Puscas described that OTE scores in the final 2 years of residency correlate well with successful passage of the ABOto board examination. 7 Unfortunately, the OTE is only offered in March of each year, and by the time OTE scores are posted, it may be too late to enact an effective intervention to address resident knowledge deficits. As such, programs need a tool to predict resident OTE underperformers early, so that focused efforts can be made to ensure that residents are on track with MK acquisition.

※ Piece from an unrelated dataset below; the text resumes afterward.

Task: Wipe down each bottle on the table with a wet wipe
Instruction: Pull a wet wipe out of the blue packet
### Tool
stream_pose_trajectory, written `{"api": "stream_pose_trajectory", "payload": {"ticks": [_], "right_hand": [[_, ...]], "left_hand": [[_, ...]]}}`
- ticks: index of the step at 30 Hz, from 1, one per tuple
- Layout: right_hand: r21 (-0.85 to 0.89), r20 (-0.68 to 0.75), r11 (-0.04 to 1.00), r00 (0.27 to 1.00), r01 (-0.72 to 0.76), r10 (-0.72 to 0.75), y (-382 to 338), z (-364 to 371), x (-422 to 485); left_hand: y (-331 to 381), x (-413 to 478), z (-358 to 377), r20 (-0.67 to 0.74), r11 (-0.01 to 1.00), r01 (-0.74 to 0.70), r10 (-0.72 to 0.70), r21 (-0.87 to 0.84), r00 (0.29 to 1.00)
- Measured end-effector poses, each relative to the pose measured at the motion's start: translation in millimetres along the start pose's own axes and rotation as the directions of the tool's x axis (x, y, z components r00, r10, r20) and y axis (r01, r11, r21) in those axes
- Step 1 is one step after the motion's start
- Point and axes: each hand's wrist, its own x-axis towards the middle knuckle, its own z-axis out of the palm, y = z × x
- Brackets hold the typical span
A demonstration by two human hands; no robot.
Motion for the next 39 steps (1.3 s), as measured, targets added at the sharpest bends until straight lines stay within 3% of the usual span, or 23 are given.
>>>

Semiannual milestone evaluations represent a good candidate option for helping to identify examination underperformers; however, in this study, we found that after accounting for other confounders, milestone scores do not correlate well with OTE performance.
This study is limited by a small sample size including residents from only 2 training programs. Additionally, while milestone scores are formulated with input from multiple attending physicians who observe the residents in all facets of their clinical education, the OTE scores are discussed as a component in formulating a resident’s milestone evaluation and thus may influence a resident’s milestone rating. We do note, however, that OTE performance represents only a small component of a resident’s overall milestone score. Future studies should focus on other potential tools that may predict resident OTE performance, in order to allow early intervention for underperformers. Additionally, this study raises the question of how to best interpret and utilize the information gained from yearly ACGME milestone evaluations. It also perhaps highlights the differences between subjective (milestone) and objective (OTE) evaluation of resident knowledge and performance.
Conclusion
Otolaryngology residents are evaluated yearly using ACGME milestone evaluations and the OTE. Our small study shows a lack of predictive value of ACGME milestone ratings relative to performance on the OTE. The exact meaning and impact of milestone evaluation data, and how it should be used, continues to be an unanswered question in graduate medical education. We advocate a continued search for effective applications of the milestone data collected yearly by otolaryngology programs.
Footnotes
Declaration of Conflicting Interests
The author(s) declared no potential conflicts of interest with respect to the research, authorship, and/or publication of this article.
Funding
The author(s) received no financial support for the research, authorship, and/or publication of this article.